I would like to make it drawable within monogame as I am using that for the base of engine.

I don’t want to use monogame/xna’s color struct because I want to beable to use my engine without the use of monogame.

kinda like a wrapper I guess?

Structs cannot be inherited from. The Color struct is very general and doesn’t have anything specific to MonoGame tied to it aside from some of the other types in the namespace (Vector3, Vector4, etc.). What is it about it that would prevent you from using it in your engine?

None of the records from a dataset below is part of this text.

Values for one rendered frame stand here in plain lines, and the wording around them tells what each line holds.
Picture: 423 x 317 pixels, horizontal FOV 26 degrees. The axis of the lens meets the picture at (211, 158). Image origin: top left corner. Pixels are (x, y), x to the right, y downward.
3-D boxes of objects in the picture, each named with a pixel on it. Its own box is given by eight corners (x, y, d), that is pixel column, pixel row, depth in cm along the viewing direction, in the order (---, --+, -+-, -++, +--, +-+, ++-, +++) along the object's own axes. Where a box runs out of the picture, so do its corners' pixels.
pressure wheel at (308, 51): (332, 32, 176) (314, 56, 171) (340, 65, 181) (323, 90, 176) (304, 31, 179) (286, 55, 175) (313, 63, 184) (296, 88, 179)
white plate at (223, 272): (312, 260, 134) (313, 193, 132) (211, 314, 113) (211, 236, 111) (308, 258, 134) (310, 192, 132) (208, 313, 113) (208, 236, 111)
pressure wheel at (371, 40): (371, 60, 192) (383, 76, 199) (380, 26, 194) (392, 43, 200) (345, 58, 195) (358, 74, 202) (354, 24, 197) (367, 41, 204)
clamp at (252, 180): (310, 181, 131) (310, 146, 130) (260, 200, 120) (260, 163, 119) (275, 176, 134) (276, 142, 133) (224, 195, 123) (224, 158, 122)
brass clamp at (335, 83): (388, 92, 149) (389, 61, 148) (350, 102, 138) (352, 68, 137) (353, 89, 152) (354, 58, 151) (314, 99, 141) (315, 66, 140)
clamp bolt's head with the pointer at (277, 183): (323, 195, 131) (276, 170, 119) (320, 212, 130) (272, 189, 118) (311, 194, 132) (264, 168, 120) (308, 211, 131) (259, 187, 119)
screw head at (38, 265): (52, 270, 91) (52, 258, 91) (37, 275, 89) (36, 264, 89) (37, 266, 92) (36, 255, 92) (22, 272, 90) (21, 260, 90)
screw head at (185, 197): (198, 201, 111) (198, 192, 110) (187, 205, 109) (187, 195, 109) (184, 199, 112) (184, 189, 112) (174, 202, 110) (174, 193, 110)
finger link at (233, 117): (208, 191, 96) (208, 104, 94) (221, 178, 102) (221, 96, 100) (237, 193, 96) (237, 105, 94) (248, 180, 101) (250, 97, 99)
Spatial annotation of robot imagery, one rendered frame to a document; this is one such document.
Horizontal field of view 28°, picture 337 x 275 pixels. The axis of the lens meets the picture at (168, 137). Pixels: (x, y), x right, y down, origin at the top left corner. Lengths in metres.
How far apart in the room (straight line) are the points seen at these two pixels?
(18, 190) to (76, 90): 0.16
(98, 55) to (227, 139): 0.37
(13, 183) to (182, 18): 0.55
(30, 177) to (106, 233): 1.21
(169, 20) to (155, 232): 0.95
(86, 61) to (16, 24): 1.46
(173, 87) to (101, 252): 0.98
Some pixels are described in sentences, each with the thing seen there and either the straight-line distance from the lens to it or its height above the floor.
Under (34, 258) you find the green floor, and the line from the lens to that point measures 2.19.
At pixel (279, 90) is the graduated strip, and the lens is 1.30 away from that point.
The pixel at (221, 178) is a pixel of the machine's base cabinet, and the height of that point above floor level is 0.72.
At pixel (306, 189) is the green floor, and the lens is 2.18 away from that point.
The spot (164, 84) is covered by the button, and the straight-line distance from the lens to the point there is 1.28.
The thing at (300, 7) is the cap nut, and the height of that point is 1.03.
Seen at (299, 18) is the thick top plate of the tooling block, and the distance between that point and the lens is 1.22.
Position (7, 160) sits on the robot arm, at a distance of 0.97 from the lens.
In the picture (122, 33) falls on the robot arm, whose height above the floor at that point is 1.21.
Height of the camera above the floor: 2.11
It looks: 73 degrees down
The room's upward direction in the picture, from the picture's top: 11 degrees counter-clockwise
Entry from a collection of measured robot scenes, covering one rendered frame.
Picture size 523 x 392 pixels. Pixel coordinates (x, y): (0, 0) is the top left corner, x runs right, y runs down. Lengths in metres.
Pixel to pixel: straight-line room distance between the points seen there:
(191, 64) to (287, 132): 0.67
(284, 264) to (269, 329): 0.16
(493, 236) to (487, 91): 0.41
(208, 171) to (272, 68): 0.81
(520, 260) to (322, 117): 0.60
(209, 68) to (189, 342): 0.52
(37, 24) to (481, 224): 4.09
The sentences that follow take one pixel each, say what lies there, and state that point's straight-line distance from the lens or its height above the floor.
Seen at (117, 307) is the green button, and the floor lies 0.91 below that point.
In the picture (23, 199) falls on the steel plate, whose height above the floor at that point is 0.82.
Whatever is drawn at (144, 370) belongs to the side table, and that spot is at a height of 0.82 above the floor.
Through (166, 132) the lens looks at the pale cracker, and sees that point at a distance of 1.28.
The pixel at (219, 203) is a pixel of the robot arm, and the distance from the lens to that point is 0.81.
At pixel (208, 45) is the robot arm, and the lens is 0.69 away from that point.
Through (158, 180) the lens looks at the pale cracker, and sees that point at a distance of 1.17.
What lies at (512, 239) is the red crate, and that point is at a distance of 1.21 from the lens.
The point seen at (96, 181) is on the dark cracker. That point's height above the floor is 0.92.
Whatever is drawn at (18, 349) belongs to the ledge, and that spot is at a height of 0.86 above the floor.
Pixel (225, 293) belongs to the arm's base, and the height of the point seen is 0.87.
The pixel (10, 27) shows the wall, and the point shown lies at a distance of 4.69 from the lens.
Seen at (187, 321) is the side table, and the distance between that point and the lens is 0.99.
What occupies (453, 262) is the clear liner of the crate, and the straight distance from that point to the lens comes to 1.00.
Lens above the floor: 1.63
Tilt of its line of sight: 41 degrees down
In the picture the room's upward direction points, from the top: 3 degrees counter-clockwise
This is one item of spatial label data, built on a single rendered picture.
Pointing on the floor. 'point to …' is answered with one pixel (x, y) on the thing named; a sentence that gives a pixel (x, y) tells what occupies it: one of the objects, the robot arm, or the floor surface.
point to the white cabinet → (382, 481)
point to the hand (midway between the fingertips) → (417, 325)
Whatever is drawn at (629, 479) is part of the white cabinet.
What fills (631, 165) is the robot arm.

If you have your own definitions of some basic structs, like Vector2 and Vector4, you could copy the Color struct and define it in your namespace, or define your own Color struct in your namespace.

If you do this, you might not be able to use SpriteBatch, but if you don’t use it to begin with, it should be fine.

I do use the sprite batch for drawing its just done inside my library.
my main problem is making my own color struct that that can be used it the sprite batch.
unless there is a way to draw integer colors to the screen with gpu acceleration that I don’t know of.

My main goal is just to hide monogame behind my library to where it is no longer necessary to include it.

The easiest way to wrap MonoGame’s Color struct is to embed it into your own:

public struct MyColor
{
    Microsoft.Xna.Framework.Color col;

    public byte R
    {
        get { return col.R; }
        set { col.R = value; }
    }
}

Then you just forward all the functions, properties, constructors, operators etc. that you need, like I did with the R property.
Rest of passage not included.